**What to work on:**
Show each line of the records below where the word "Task" occurs.

**Stored entries:**
● ● ● ● ●
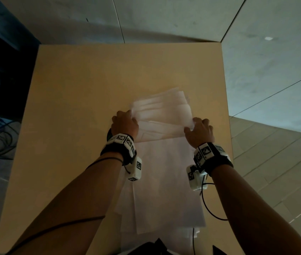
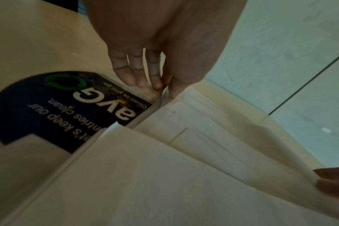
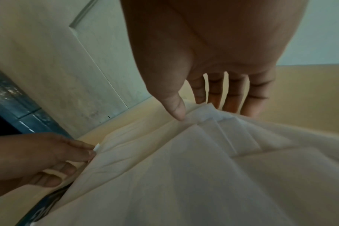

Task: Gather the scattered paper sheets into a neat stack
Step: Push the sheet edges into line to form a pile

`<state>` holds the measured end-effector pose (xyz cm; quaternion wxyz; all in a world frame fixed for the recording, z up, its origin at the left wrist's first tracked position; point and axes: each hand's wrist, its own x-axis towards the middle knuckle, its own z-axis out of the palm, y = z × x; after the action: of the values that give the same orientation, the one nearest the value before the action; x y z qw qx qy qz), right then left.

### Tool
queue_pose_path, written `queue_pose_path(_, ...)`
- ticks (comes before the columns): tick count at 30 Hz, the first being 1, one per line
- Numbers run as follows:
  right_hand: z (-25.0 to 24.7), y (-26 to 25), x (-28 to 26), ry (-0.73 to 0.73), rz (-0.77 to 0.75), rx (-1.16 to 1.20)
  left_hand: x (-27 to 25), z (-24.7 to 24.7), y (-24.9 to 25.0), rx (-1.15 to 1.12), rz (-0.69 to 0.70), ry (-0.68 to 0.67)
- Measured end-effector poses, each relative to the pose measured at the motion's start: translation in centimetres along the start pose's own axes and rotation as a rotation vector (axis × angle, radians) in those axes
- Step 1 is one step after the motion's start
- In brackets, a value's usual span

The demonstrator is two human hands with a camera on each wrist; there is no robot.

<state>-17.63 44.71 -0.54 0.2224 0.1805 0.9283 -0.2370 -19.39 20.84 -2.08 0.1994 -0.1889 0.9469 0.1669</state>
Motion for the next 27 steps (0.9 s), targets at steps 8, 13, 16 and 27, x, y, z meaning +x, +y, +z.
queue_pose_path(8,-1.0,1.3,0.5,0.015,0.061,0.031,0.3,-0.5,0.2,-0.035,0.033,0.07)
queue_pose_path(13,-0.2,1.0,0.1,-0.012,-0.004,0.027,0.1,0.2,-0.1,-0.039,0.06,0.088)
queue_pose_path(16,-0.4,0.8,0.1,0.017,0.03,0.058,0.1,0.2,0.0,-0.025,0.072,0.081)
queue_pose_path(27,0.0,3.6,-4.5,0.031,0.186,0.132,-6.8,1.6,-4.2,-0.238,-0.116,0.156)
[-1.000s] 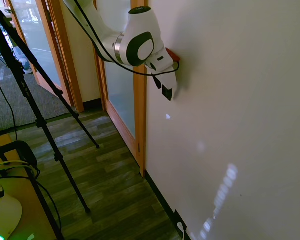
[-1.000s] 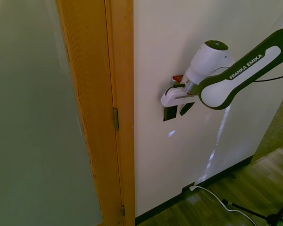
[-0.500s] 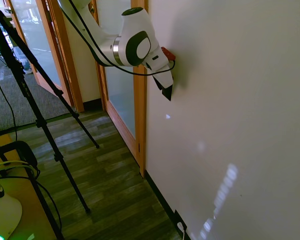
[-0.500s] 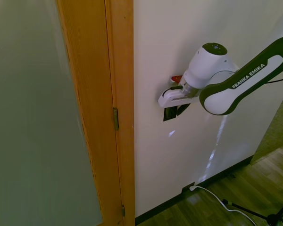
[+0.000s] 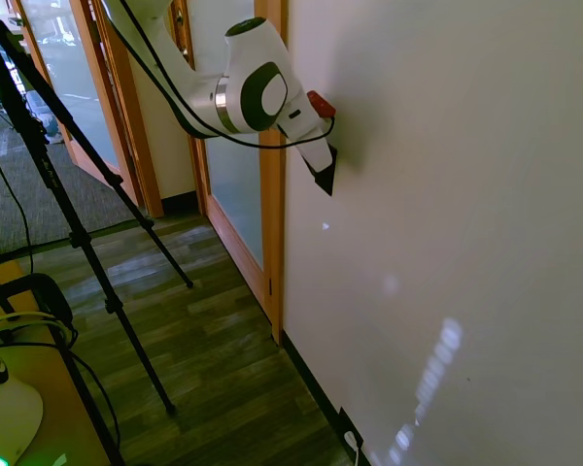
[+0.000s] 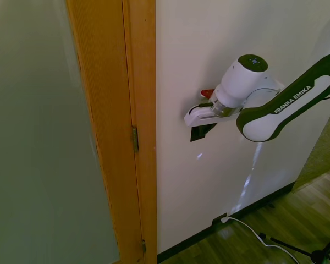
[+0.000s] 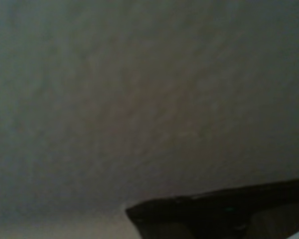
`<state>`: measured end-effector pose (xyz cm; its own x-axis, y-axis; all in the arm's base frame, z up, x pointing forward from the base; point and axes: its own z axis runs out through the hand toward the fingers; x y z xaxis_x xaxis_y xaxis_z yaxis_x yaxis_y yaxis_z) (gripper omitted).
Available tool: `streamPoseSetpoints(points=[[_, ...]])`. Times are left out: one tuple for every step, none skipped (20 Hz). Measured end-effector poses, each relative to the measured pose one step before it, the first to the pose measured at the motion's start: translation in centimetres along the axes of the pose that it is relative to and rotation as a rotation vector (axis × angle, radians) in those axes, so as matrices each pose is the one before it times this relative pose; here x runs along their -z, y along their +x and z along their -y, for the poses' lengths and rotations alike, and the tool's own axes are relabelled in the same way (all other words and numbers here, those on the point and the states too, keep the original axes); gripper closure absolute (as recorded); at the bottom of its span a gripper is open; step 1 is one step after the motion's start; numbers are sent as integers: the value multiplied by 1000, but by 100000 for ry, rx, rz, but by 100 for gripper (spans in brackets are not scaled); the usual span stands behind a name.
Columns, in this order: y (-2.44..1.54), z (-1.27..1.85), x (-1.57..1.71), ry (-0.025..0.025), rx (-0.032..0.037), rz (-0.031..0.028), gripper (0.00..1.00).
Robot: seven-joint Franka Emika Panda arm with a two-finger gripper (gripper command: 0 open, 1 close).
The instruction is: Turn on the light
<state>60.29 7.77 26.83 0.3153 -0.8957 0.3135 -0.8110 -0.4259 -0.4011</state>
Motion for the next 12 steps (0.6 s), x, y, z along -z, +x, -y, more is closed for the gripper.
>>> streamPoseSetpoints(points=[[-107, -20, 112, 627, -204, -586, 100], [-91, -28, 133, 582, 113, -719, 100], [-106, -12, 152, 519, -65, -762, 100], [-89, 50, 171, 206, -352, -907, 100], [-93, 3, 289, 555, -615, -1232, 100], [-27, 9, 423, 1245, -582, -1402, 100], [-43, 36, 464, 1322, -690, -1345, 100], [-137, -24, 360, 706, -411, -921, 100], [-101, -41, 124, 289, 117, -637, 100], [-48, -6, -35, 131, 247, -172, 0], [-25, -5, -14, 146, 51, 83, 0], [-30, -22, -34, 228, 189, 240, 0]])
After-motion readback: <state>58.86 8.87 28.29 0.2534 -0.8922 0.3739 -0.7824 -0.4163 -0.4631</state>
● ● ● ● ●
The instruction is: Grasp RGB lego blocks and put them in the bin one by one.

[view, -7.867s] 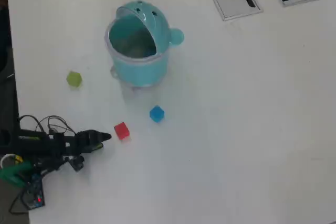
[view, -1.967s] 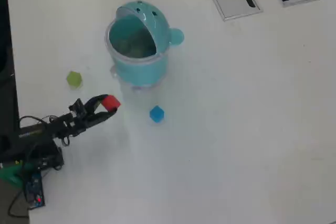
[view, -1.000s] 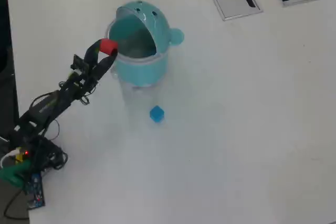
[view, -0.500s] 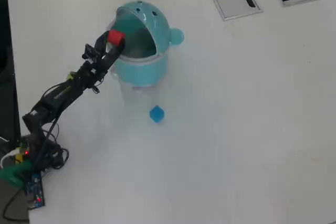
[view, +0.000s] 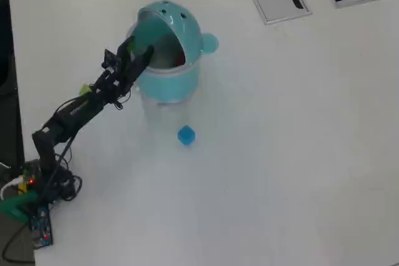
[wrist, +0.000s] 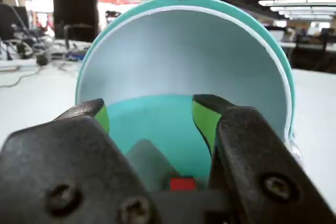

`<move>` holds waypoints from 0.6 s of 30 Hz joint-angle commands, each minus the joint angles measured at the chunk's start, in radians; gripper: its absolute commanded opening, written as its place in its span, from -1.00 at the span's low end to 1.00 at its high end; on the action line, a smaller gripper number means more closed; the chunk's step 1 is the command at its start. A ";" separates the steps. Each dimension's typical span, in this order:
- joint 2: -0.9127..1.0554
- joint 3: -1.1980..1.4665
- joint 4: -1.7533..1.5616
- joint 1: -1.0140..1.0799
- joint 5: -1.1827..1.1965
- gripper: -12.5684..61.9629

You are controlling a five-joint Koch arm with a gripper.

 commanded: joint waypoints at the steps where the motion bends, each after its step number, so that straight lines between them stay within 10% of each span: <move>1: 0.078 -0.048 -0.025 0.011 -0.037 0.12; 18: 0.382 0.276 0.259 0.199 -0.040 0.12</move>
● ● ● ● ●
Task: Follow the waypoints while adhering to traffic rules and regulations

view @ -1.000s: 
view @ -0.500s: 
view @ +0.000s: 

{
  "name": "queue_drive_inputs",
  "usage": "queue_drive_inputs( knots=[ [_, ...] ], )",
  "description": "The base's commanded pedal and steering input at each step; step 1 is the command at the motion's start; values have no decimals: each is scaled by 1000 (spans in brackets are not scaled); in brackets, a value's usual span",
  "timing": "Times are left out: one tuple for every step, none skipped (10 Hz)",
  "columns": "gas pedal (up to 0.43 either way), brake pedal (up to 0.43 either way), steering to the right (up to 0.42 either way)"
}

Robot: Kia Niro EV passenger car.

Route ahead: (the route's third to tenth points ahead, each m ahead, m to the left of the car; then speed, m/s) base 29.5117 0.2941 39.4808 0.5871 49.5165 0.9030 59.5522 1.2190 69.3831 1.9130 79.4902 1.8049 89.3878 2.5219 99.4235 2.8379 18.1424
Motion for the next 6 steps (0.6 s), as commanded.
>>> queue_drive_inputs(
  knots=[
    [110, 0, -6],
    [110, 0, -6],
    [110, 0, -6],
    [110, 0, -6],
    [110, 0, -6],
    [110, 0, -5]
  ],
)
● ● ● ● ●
**Answer to this exercise:**
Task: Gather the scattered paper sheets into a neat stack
Task: Follow the waypoints while adhering to traffic rules and regulations

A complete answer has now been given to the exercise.